■ **Exercise goal**
Beginning at the top of the material, repeat each line exactly, and stop once the line with "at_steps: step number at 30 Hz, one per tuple" has been written.

■ **Recorded data**
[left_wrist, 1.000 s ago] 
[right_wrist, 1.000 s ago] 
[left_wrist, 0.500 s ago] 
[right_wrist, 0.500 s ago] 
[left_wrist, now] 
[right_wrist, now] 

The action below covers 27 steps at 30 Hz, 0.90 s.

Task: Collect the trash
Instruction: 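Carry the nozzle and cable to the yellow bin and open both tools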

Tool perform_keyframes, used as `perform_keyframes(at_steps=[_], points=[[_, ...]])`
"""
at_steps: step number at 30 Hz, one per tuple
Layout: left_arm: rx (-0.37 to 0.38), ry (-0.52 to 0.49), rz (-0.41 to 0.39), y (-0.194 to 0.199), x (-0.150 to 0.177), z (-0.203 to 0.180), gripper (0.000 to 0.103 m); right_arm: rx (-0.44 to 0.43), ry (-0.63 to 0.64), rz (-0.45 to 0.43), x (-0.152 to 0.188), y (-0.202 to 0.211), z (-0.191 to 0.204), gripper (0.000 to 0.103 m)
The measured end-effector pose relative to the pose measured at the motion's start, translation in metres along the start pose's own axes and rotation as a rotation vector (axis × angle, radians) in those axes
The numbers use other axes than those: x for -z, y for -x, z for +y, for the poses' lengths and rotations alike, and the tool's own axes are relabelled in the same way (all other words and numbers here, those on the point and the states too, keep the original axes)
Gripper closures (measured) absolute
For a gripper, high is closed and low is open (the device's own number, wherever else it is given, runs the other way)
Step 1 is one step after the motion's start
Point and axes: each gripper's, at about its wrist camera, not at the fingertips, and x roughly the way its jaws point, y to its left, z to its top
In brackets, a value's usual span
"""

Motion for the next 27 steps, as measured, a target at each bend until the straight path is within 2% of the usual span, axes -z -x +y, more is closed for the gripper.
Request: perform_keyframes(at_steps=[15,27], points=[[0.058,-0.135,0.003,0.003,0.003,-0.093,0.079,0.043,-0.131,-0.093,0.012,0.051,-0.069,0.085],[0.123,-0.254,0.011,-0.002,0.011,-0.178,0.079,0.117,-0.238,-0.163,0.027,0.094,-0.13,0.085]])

■ **Task answer**
[left_wrist, 1.000 s ago] 
[right_wrist, 1.000 s ago] 
[left_wrist, 0.500 s ago] 
[right_wrist, 0.500 s ago] 
[left_wrist, now] 
[right_wrist, now] 

The action below covers 27 steps at 30 Hz, 0.90 s.

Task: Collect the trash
Instruction: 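Carry the nozzle and cable to the yellow bin and open both tools
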
Tool perform_keyframes, used as `perform_keyframes(at_steps=[_], points=[[_, ...]])`
"""
at_steps: step number at 30 Hz, one per tuple

Nothing else is part of this answer.